Under current law, education loans are not dischargeable in bankruptcy except in extreme circumstances. The US Bankruptcy Code at 11 USC 523(a)(8) requires borrowers who want to get a bankruptcy discharge for their student loans to demonstrate in an adversary proceeding that repaying their student loans “would impose an undue hardship on the debtor and the debtor’s dependents.” This is a very difficult requirement and most bankruptcy attorneys don’t even try. Of the roughly 72,000 borrowers in bankruptcy in 2008, less than 0.4% sought a bankruptcy discharge for their student loans. Less than half those cases have been resolved, and of them less than 22% had all or part of their student loans discharged. Only 29 of the 72,000 borrowers had their student loans discharged in bankruptcy.

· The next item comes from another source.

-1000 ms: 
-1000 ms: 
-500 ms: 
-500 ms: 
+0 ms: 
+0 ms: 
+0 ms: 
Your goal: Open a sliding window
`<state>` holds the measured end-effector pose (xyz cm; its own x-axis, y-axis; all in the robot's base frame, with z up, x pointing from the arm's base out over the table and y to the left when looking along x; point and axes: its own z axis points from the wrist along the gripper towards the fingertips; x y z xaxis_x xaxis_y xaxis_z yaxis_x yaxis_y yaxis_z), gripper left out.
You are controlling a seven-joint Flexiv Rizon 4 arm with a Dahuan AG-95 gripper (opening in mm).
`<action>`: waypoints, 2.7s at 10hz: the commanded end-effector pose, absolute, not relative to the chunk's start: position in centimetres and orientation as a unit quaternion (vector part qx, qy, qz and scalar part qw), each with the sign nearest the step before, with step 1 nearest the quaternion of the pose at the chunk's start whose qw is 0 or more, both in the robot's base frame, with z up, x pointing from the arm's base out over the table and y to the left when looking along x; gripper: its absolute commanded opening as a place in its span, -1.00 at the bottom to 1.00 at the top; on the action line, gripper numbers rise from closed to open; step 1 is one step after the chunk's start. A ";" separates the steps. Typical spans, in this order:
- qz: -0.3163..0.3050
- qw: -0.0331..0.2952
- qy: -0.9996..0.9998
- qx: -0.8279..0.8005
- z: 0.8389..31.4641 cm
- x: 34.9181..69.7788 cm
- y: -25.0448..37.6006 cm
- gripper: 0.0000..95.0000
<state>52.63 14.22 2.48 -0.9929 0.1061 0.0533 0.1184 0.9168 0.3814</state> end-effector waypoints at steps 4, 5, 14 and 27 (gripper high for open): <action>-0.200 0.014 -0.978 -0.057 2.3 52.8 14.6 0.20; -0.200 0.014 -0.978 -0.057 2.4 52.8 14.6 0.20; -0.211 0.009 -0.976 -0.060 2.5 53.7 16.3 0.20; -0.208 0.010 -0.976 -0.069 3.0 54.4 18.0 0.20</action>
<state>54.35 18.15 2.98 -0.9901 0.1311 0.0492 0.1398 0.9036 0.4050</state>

Senators Dick Durbin (D-IL), Sheldon Whitehouse (D-RI) and Al Franken (D-MN) introduced the Fairness for Struggling Students Act (S.3219) in the US Senate on April 15, 2010. Congressmen Steve Cohen (D-TN) and Danny Davis (D-IL) introduced the Private Student Loan Bankruptcy Fairness Act of 2010 (H.R. 5043) in the US House of Representatives on the same day.
Senator Durbin said that the legislation is a step toward “restoring fairness in student lending by treating privately issued student loans in bankruptcy the same way other types of private debt are treated.” He added that a key goal of the legislation is to “give students who find themselves in dire financial straits a chance at a new beginning.”
The Senate and House amendments differ somewhat. Both repeal the exception for qualified education loans. The Senate version strikes the exception for nonprofit institutions, while the House version retains it with a requirement that substantially all of the funds for the loan were provided by a nonprofit institution. The Senate version clarifies that the exception for obligations to repay funds is limited to funds received from a governmental unit. Previously some lenders have argued that this language included loans, not just grant overpayments. Private student loans offered through state loan agencies would continue to be excepted from discharge under both the House and Senate versions of the legislation.
Support for the Legislation from Lenders and Advocates
Conwey Casillas, a Sallie Mae spokesman, expressed support for allowing student loans to be discharged in bankruptcy. In an email message he said that “Sallie Mae continues to support reform that would allow federal and private student loans to be dischargeable in bankruptcy for those who have made a good-faith effort to repay their student loans over a five-to-seven year period and still experience financial difficulty.” He urged Congress to consider the potential for unintended consequences, saying “In reforming student loan bankruptcy, Congress should be careful not to inadvertently invite new abuses or increase consumer costs and decrease loan availability.” He added that Congress should establish a level playing field, “extend[ing] the same consumer protections to all education loans, regardless of the source or tax status of the entity or governmental institution providing the funds.”
Alan Collinge of Student Loan Justice, a group that advocates on behalf of defaulted borrowers, said that his group would support the legislation, but called on Congress to extend similar protections to “all student loans, public or private, held or guaranteed by non-profits and for-profits.” His group opposes the addition of any requirements that the loans be in repayment for five or seven years before they can be discharged. He added that student borrowers who are in financial distress need “the same fundamental consumer protections that all other borrowers enjoy.”